Cerca de um ano após perder o pai, o cantor Vitor Kley, de 31 anos, lançou, nessa sexta-feira (24/4), um EP chamado O Que Sobrou das Pequenas Grandes Coisas. O trabalho traz cinco faixas inéditas que não passaram na seleção para entrar no álbum As Pequenas Grandes Coisas, lançado em abril do ano passado.
Ao Metrópoles, Vitor Kley revelou que prefere o EP ao álbum original. Em tom bem-humorado, disse que a declaração pode não agradar a todos.
“No momento eu prefiro o EP, porque foi muito especial gravar em casa, com os meninos da banda que me acompanham ao vivo. Foi a primeira vez que a gente se reuniu nesse formato, e eu estava conduzindo tudo. Aproveitamos muito o tempo e, nos intervalos, jogávamos videogame e, no meio disso, surgiam músicas novas”, contou.
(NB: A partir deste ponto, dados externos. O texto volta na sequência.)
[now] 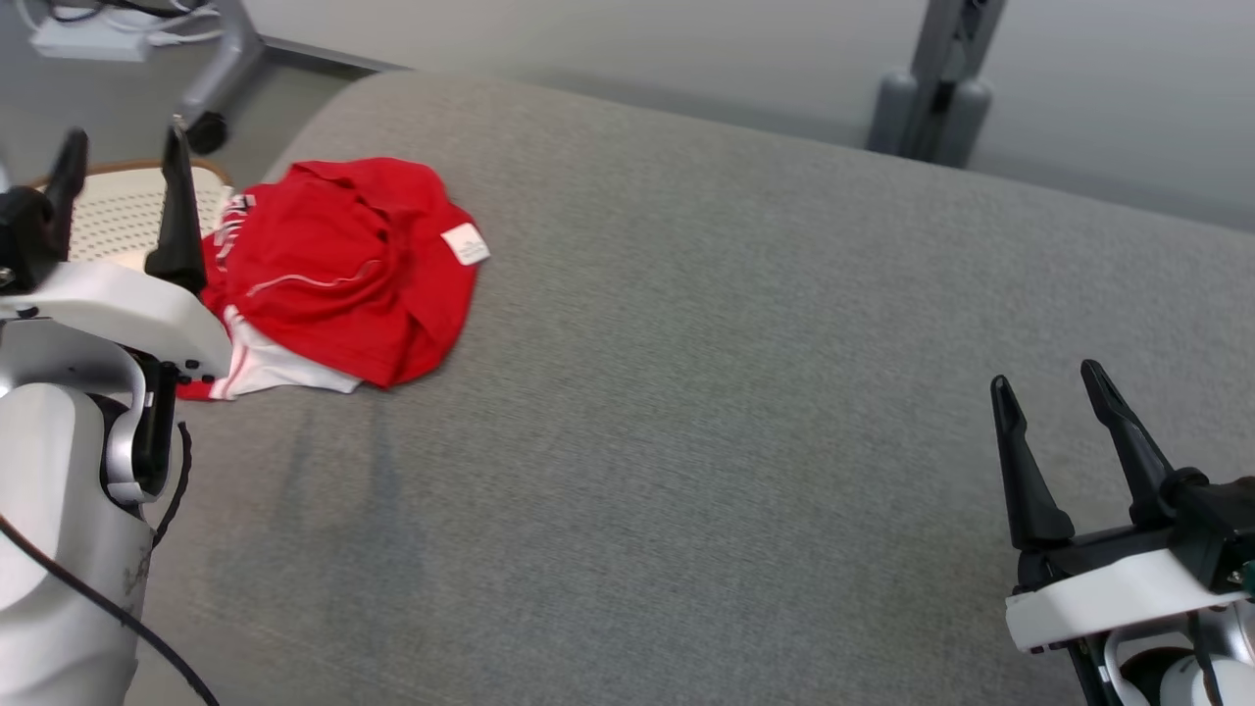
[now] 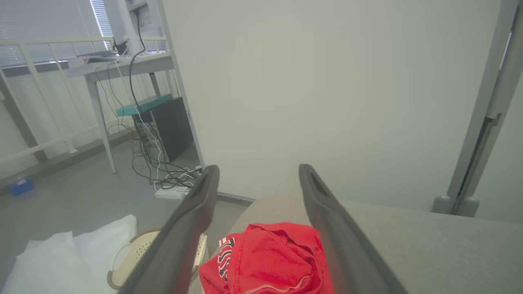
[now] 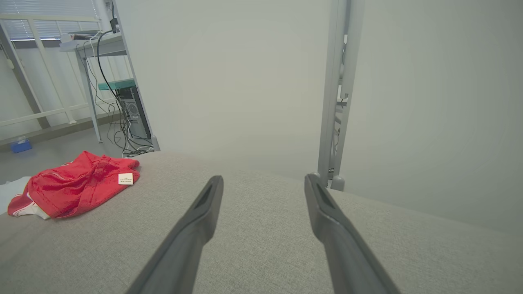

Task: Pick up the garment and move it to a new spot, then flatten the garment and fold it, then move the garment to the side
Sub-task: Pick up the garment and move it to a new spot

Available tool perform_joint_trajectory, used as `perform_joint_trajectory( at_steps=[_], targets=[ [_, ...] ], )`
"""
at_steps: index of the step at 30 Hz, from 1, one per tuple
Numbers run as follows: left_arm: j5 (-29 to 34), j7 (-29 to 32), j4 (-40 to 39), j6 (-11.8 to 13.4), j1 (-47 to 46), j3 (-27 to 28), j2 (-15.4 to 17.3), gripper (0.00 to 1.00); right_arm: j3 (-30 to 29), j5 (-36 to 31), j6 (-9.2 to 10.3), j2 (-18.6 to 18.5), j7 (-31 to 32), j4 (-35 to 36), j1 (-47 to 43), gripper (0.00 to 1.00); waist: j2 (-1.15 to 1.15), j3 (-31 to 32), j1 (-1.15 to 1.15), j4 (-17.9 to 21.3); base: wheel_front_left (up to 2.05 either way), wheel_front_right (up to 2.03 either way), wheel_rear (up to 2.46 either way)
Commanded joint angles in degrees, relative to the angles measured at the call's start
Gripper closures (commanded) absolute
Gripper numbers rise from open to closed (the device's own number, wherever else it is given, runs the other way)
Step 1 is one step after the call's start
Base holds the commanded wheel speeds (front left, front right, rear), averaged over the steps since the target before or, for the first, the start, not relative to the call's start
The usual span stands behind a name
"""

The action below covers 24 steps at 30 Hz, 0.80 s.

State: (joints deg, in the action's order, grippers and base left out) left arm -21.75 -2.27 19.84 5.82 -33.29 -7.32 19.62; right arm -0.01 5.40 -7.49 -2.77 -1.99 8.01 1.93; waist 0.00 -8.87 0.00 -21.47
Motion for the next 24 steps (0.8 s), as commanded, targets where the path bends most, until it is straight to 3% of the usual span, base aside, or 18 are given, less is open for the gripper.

O cantor também explicou que o álbum original partiu de uma seleção com 31 faixas, das quais apenas 11 foram escolhidas. A decisão foi feita por votação entre ele, o irmão e o produtor.
Segundo Kley, as músicas que ficaram de fora não atingiram maioria dos votos. Ainda assim, ele considera essas canções especiais e, ao vê-las “paradas”, decidiu dar a elas um novo espaço com o lançamento do EP.
Seleção das faixas
Das 20 músicas que ficaram de fora do álbum, cinco foram escolhidas para integrar O Que Sobrou das Pequenas Grandes Coisas: Abalo Psicológico, que abre o EP com leveza; O Vento, com um tom mais potente, abordando resiliência e busca por paz interior; Da Minha Natureza, de atmosfera introspectiva; Desacostumei, uma reflexão sensível sobre perdas; e Vivão e Vivendo, que encerra o projeto com um olhar otimista para o futuro.
Apesar da temática, Desacostumei não trata do luto por Ivan Kley, o renomado ex-tenista brasileiro. “Eu pensei esses dias: ‘será que as pessoas vão achar que eu estou falando do meu pai?’. Mas, na verdade, não é. É de um relacionamento que vivi anos atrás”, explicou.
Kley também relatou que, ao mostrar o EP para amigos, ouviu que o trabalho reflete o momento atual da vida dele. “Eu já passei dos 30 anos, sabe? Já passou o meu retorno de Saturno. E acho que combina muito com essa nova fase, mais madura”, brincou.
Pai de Vitor Kley morreu dias antes de lançamento de álbum
Apesar da música do EP não ser sobre o pai, o álbum original, lançado em 25 de abril de 2025, trouxe a canção Vai Por Mim, que foi escrita para o ex-atleta. Ele morreu no dia 3 de abril do mesmo ano.
“Eu escrevi e ele não conseguiu ouvir. Não deu tempo de ele ouvir, porque ele estava passando por um momento difícil ali, mentalmente, com a doença e tudo mais. Eu queria deixar tudo prontinho, bem bonito pra ele ver, mas não deu tempo”, disse.
Vitor acredita que as coisas aconteceram como Deus quis e tem a certeza de que, de um outro plano, o pai ouviu a música e está muito feliz com o resultado.
O artista contou que, durante o processo de montar o álbum As Pequenas Grandes Coisas, ia mostrando as faixas aos pais, para ver o que eles achavam. “Ele estava muito feliz com tudo que a gente vinha conquistando. Acho que era o único assunto que ele mais gostava de conversar na época, no final da vida dele”, lembrou.
Para Kley, falar sobre o pai não é um tabu. “Eu acho que a gente vai ressignificando a passagem das pessoas. Então, hoje, eu já vejo que a passagem do meu pai para o outro plano é uma coisa que, foi como tinha que ser. Que bom que ele foi em paz também. E eu vejo que hoje ele está muito perto de mim. Eu sinto ele, sempre converso com ele, sempre sinto ele”, admitiu.